WHAT TO PRODUCE. Return, exactly as written, every line from the first line of the data below through the line that contains "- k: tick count".

---------- MATERIALS PROVIDED ----------

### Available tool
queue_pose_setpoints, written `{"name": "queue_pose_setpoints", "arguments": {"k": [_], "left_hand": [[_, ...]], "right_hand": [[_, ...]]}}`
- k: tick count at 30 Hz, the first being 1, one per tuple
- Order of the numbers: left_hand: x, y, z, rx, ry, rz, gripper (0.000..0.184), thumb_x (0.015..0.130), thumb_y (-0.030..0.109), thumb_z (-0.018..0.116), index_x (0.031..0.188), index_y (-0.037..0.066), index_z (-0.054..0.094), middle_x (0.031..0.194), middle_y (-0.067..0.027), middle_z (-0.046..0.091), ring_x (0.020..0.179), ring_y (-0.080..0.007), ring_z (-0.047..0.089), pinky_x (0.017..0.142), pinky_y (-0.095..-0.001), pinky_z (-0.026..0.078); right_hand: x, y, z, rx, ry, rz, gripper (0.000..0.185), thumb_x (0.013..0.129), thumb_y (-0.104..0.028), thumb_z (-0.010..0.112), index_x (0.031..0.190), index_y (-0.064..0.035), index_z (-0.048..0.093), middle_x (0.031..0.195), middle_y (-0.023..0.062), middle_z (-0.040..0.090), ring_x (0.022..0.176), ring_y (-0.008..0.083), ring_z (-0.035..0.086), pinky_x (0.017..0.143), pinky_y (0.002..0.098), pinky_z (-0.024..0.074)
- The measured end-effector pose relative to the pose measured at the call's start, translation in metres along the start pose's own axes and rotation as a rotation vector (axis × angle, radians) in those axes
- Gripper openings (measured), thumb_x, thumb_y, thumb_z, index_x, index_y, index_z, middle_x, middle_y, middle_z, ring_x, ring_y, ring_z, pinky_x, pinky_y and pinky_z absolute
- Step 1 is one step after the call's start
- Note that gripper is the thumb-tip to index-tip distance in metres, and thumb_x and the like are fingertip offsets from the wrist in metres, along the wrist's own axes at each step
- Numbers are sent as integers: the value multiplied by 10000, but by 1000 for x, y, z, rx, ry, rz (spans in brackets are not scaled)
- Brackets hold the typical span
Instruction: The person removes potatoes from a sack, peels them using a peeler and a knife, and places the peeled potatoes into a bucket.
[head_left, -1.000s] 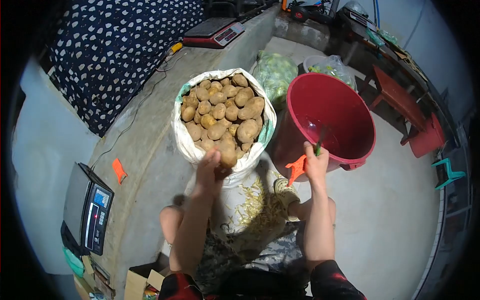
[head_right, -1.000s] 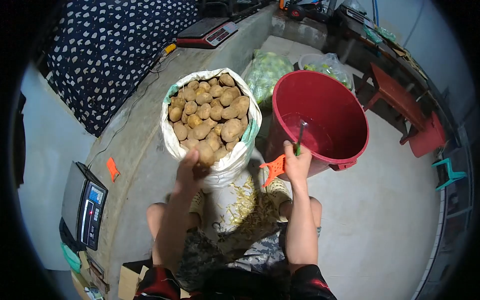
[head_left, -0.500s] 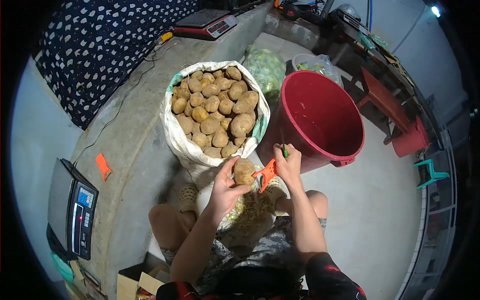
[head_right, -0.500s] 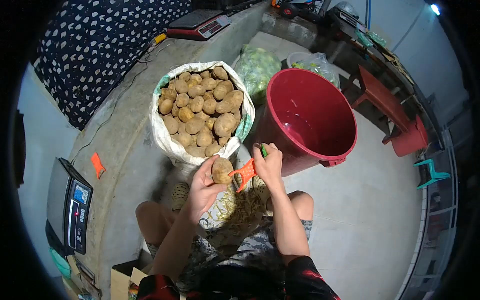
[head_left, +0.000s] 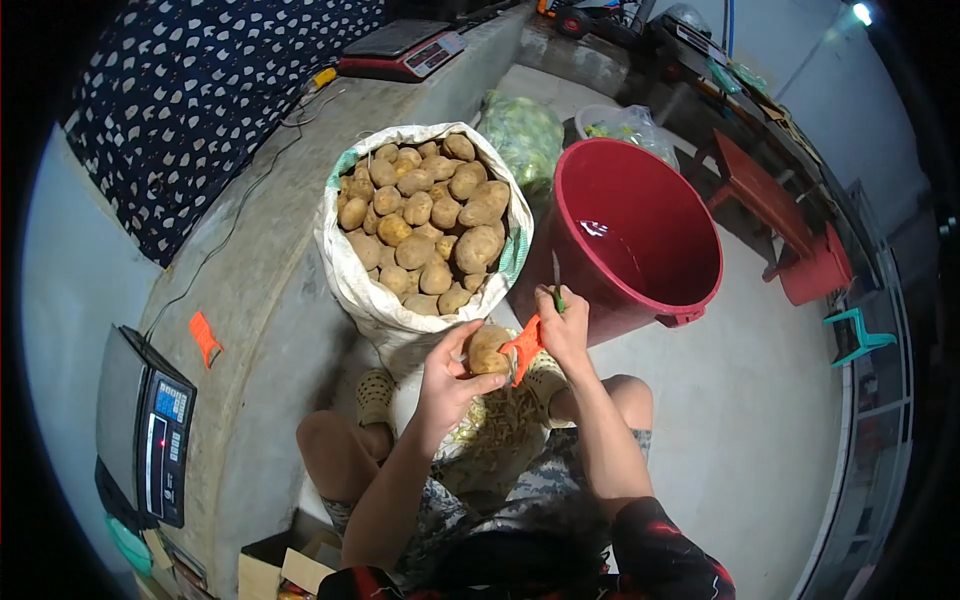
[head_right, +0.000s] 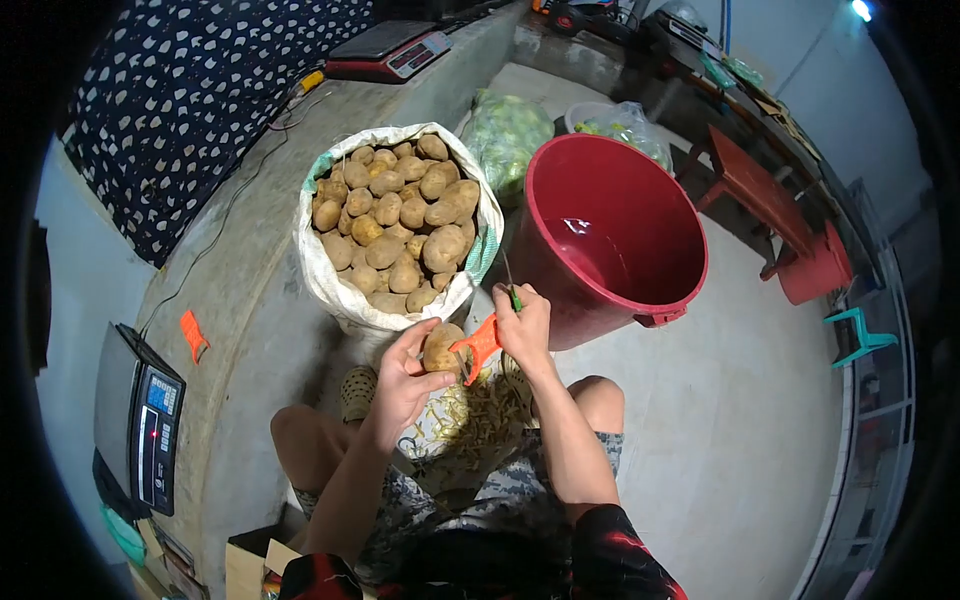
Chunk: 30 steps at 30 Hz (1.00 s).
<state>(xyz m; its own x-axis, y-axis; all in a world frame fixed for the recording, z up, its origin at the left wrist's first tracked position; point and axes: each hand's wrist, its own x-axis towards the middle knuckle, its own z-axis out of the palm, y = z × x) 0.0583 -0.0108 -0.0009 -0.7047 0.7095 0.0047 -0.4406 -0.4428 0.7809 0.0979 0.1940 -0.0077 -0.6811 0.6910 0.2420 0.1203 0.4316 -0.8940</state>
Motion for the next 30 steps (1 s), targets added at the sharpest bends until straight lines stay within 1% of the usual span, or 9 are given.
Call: {"name": "queue_pose_setpoints", "arguments": {"k": [8, 11, 13, 17, 20, 23, 26, 28, 30], "left_hand": [[2, -16, -3, -330, 37, -160, 706, 750, -141, 719, 1377, -105, 398, 1287, -142, 560, 1151, -206, 586, 998, -335, 489], [2, -17, -8, -180, -29, -136, 684, 756, -116, 734, 1362, -100, 418, 1261, -141, 583, 1132, -205, 595, 990, -338, 488], [2, -12, -8, 69, -99, -102, 693, 737, -103, 764, 1349, -83, 438, 1216, -141, 612, 1105, -204, 607, 972, -341, 493], [1, -13, -15, 107, -141, -100, 707, 710, -80, 802, 1332, -67, 466, 1192, -137, 624, 1097, -203, 612, 962, -340, 496], [1, -9, -10, 174, -169, -89, 707, 686, -70, 828, 1309, -57, 493, 1195, -134, 623, 1108, -205, 606, 966, -344, 493], [-5, -1, -4, 192, -207, -30, 781, 625, -57, 857, 1318, -57, 496, 1195, -115, 620, 1100, -201, 605, 970, -340, 488], [-8, 8, -10, 105, -328, -205, 850, 593, -17, 867, 1346, -57, 476, 1186, -94, 620, 1092, -198, 606, 971, -341, 484], [-6, -1, -12, 68, -134, -218, 855, 589, 29, 867, 1348, -58, 483, 1177, -75, 617, 1090, -193, 604, 964, -336, 481], [-3, -3, -11, 43, -111, -189, 772, 635, 68, 842, 1319, -66, 511, 1188, -86, 614, 1088, -189, 603, 961, -333, 479]], "right_hand": [[4, -23, -6, -103, 42, -189, 328, 889, -208, 622, 683, 41, 567, 592, 192, 419, 568, 319, 430, 554, 446, 305], [8, -25, -8, -137, 50, -159, 326, 892, -205, 618, 677, 36, 572, 592, 198, 424, 575, 338, 442, 551, 455, 309], [8, -27, -12, -199, 32, -177, 291, 853, -201, 630, 674, 24, 582, 599, 194, 446, 610, 347, 470, 572, 464, 334], [8, -31, -19, -288, 1, -281, 193, 752, -209, 654, 702, -23, 637, 639, 165, 499, 677, 332, 507, 669, 444, 374], [6, -47, -27, -336, -64, -379, 184, 760, -217, 651, 708, -41, 655, 647, 161, 504, 675, 332, 507, 678, 425, 370], [22, -16, -30, -435, -23, -311, 196, 776, -234, 652, 738, -46, 690, 640, 171, 524, 699, 340, 545, 678, 452, 397], [33, -8, -31, -389, 56, -156, 228, 807, -248, 649, 751, -35, 706, 644, 196, 535, 673, 361, 564, 633, 468, 423], [22, -32, -34, -156, -28, -142, 230, 818, -253, 640, 763, -45, 719, 634, 196, 521, 633, 371, 540, 597, 468, 409], [12, -43, -33, -203, -99, -210, 218, 824, -249, 636, 810, -59, 742, 632, 191, 517, 630, 371, 532, 593, 474, 399]]}}
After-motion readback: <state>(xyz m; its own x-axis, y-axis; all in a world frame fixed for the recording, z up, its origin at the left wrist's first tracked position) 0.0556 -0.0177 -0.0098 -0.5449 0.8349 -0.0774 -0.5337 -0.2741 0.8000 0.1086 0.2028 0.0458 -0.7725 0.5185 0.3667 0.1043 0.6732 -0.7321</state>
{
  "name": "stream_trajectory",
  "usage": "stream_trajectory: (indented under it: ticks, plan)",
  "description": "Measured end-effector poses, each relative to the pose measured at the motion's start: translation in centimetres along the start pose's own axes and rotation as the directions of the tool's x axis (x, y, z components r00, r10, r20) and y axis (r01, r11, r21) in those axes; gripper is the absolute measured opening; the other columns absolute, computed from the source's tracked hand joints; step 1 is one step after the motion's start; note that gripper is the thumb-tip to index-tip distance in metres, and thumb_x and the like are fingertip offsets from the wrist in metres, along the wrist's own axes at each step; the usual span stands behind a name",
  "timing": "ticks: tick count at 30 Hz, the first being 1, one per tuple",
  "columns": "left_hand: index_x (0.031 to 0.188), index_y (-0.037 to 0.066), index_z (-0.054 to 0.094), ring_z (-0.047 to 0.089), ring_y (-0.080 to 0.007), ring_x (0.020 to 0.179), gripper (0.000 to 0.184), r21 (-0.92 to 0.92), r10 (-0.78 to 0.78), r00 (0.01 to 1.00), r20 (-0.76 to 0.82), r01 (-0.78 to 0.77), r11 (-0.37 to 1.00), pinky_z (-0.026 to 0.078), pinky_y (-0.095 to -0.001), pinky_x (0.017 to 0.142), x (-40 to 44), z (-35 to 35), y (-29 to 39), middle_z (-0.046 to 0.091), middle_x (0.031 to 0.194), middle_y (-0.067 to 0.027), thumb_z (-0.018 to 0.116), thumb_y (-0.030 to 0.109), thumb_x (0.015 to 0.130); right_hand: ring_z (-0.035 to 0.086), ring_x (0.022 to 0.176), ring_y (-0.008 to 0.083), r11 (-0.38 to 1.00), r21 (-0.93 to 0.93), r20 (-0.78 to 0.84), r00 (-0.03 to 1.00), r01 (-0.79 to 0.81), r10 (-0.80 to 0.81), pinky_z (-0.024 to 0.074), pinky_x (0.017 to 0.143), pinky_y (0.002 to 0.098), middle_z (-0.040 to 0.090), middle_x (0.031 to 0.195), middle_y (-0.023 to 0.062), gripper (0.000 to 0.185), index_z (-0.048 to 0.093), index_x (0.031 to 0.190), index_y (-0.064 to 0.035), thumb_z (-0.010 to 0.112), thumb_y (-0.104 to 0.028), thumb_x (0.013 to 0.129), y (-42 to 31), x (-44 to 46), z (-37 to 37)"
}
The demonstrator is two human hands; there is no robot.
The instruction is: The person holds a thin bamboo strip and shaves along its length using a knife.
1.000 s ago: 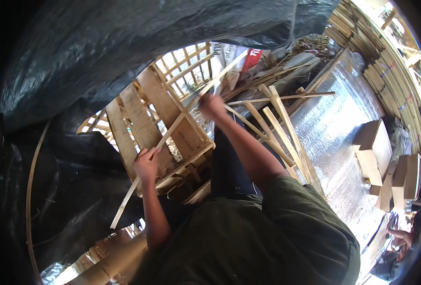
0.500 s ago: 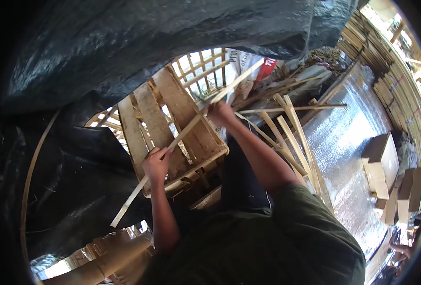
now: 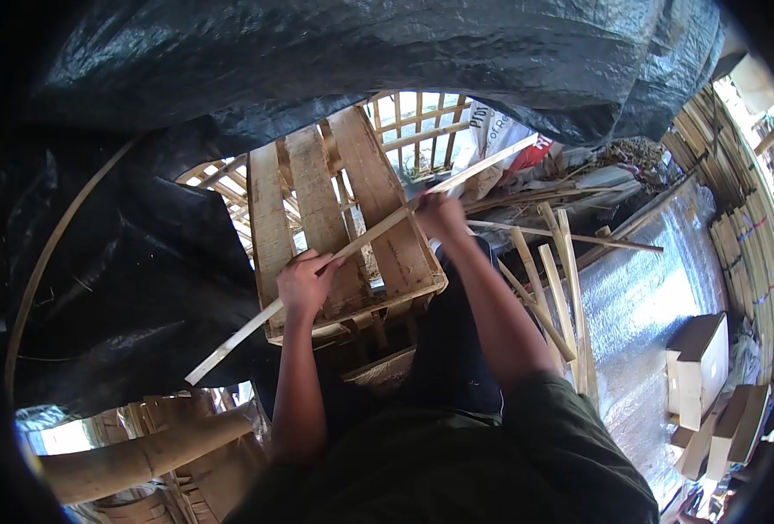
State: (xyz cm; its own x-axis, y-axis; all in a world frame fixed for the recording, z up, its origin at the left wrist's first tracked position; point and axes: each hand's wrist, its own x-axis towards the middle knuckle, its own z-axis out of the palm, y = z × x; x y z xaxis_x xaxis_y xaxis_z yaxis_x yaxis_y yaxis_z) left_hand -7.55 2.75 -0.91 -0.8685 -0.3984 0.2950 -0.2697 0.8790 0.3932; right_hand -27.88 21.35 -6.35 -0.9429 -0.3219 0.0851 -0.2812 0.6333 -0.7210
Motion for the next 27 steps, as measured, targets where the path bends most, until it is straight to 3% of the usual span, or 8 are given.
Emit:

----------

THE COMPLETED TASK.
### Available tool
queue_pose_setpoints, written `{"name": "queue_pose_setpoints", "arguments": {"k": [_], "left_hand": [[_, ...]], "right_hand": [[_, ...]]}}`
- k: tick count at 30 Hz, the first being 1, one per tuple

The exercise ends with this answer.